▶ **Exercise directions**
What appears from the line containing "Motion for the" to the end of the listing below should be copied exactly, with no other lines.

▶ **Given data**
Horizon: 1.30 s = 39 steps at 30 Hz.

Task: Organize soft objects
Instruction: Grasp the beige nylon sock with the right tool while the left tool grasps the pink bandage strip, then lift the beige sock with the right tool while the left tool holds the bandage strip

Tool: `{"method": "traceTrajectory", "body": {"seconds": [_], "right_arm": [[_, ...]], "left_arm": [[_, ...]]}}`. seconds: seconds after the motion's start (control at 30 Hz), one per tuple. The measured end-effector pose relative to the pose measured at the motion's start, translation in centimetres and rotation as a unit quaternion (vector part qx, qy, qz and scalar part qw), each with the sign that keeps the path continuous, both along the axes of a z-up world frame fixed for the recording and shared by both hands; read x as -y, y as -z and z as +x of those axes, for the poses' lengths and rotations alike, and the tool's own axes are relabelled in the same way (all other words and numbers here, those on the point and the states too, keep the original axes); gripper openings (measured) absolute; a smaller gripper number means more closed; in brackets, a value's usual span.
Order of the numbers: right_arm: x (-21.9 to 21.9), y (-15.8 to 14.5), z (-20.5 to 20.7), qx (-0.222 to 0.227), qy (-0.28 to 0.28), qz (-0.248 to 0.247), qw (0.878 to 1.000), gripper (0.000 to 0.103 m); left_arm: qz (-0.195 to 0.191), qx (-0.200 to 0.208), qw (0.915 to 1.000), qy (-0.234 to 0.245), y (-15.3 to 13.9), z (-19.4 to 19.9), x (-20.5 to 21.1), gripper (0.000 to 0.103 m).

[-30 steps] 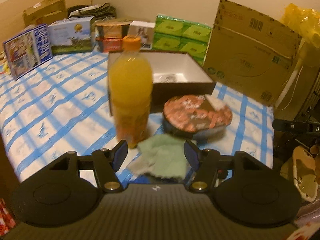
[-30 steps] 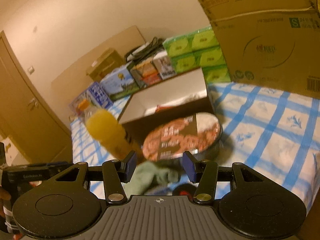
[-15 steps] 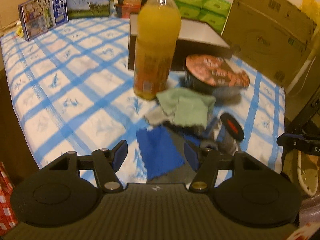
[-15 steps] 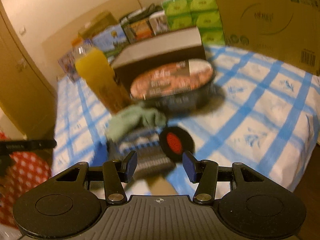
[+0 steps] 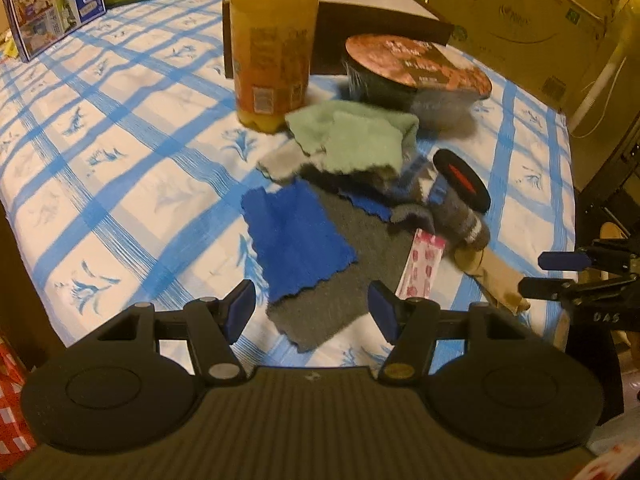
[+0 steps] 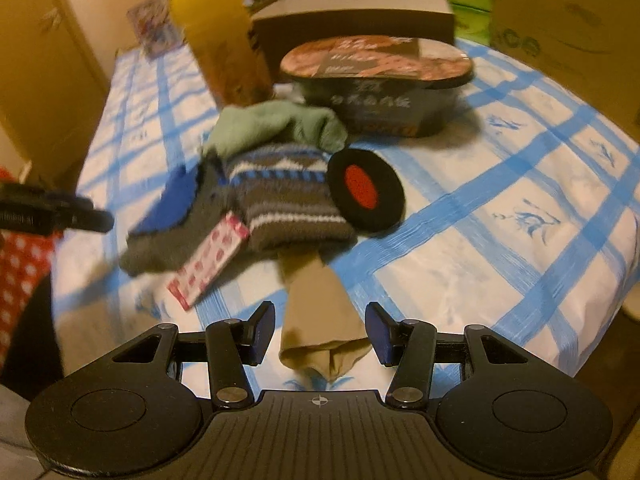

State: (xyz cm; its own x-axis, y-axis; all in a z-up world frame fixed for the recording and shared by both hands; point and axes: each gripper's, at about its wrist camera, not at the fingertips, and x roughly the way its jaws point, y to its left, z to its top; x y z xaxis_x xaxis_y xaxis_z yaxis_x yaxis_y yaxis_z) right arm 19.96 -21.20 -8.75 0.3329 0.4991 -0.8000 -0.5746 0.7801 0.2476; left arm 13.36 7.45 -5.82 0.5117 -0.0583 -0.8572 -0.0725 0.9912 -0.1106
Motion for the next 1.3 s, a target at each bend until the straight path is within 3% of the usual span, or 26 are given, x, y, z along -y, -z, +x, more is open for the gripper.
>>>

▶ **Output below**
Motion for the next 1.3 s, a target at each bend until the straight path is within 3% of the usual span, or 26 are given, x, y, z along -y, -z, +x, more is open for the gripper.
>>>

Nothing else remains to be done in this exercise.